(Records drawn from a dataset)
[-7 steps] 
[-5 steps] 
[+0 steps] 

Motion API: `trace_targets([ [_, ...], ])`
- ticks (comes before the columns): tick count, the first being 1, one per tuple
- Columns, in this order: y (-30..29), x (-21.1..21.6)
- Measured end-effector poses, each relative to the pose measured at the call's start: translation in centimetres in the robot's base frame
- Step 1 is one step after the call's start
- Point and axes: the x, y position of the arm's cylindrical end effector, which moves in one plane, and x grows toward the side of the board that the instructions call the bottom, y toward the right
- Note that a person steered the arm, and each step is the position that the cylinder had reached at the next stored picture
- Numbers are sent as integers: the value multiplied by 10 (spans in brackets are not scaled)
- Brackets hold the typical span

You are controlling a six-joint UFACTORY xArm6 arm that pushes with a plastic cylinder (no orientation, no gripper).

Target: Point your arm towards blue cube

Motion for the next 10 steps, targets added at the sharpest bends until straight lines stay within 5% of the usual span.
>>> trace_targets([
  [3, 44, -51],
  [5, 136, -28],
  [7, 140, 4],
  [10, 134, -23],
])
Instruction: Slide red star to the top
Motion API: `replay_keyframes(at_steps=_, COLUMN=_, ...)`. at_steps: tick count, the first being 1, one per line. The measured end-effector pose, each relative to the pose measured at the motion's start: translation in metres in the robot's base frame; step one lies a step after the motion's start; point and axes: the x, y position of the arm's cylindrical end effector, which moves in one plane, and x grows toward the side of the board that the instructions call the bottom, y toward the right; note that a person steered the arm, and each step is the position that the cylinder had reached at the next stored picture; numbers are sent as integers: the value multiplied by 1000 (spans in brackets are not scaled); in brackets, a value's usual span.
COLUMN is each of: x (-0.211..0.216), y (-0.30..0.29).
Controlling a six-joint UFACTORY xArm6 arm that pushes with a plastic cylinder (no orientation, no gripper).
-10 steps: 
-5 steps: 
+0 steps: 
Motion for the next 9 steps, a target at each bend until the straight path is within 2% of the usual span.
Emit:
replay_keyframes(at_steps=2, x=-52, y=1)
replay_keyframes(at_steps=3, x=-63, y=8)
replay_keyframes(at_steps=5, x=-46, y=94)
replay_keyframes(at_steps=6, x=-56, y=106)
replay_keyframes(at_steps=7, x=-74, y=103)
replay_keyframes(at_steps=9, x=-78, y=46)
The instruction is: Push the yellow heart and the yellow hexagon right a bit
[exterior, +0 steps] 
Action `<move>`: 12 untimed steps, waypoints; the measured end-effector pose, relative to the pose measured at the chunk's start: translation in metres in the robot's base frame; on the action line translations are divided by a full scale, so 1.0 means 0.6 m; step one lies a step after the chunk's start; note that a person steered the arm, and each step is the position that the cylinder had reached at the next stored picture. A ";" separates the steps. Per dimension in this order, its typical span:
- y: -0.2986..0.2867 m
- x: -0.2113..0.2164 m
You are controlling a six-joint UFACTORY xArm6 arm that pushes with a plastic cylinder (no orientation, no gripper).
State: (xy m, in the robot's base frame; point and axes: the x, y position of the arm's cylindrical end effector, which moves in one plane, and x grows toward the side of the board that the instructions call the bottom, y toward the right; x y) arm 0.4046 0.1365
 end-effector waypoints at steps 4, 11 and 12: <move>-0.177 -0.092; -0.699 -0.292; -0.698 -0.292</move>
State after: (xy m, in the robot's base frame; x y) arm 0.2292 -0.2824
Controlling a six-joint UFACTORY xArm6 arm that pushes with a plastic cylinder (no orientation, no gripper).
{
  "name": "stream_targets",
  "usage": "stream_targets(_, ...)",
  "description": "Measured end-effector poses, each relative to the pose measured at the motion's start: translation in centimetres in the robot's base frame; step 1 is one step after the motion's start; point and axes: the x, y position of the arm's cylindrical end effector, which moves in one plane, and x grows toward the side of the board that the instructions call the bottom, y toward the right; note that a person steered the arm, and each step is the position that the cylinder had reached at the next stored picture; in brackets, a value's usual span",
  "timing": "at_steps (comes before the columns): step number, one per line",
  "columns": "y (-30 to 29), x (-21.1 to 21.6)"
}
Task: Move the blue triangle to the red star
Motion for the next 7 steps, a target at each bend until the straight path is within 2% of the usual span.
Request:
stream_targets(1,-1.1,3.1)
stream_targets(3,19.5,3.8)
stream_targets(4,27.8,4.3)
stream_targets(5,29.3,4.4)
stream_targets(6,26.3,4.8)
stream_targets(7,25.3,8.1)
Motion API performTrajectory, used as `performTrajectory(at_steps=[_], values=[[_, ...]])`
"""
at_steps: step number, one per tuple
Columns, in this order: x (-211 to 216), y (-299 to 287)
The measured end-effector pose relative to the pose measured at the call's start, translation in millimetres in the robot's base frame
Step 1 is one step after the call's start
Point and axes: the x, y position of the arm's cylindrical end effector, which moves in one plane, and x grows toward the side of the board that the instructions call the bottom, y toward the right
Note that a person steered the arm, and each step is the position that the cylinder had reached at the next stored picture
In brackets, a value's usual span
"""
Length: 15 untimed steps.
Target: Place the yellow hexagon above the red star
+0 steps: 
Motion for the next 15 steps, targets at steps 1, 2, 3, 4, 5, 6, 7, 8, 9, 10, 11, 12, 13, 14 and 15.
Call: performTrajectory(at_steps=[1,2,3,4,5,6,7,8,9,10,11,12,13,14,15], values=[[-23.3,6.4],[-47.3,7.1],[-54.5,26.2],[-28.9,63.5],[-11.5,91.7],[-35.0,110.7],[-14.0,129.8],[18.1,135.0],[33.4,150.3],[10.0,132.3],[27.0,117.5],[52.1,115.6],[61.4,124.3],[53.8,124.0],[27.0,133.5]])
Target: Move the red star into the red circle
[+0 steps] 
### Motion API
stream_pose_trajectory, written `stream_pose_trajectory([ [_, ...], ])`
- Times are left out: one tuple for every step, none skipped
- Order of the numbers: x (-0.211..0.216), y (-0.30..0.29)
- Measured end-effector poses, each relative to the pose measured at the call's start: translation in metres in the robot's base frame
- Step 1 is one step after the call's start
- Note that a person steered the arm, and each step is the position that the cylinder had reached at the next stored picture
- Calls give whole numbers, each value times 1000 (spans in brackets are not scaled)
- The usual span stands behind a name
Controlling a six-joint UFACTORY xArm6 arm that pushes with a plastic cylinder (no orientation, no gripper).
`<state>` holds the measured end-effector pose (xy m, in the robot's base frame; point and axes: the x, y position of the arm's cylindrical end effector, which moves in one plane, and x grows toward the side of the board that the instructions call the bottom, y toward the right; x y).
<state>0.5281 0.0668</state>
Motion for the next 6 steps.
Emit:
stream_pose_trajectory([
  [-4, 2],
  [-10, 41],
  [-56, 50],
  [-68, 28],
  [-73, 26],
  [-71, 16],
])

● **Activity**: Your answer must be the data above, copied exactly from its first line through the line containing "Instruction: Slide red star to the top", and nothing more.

● **Answer section**:
[-7 steps] 
[-5 steps] 
[+0 steps] 

Motion API: `trace_targets([ [_, ...], ])`
- ticks (comes before the columns): tick count, the first being 1, one per tuple
- Columns, in this order: y (-30..29), x (-21.1..21.6)
- Measured end-effector poses, each relative to the pose measured at the call's start: translation in centimetres in the robot's base frame
- Step 1 is one step after the call's start
- Point and axes: the x, y position of the arm's cylindrical end effector, which moves in one plane, and x grows toward the side of the board that the instructions call the bottom, y toward the right
- Note that a person steered the arm, and each step is the position that the cylinder had reached at the next stored picture
- Numbers are sent as integers: the value multiplied by 10 (spans in brackets are not scaled)
- Brackets hold the typical span

You are controlling a six-joint UFACTORY xArm6 arm that pushes with a plastic cylinder (no orientation, no gripper).

Target: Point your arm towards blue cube

Motion for the next 10 steps, targets added at the sharpest bends until straight lines stay within 5% of the usual span.
>>> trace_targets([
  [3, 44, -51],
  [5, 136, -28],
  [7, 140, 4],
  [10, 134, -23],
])
Instruction: Slide red star to the top

Nothing more is required for this answer.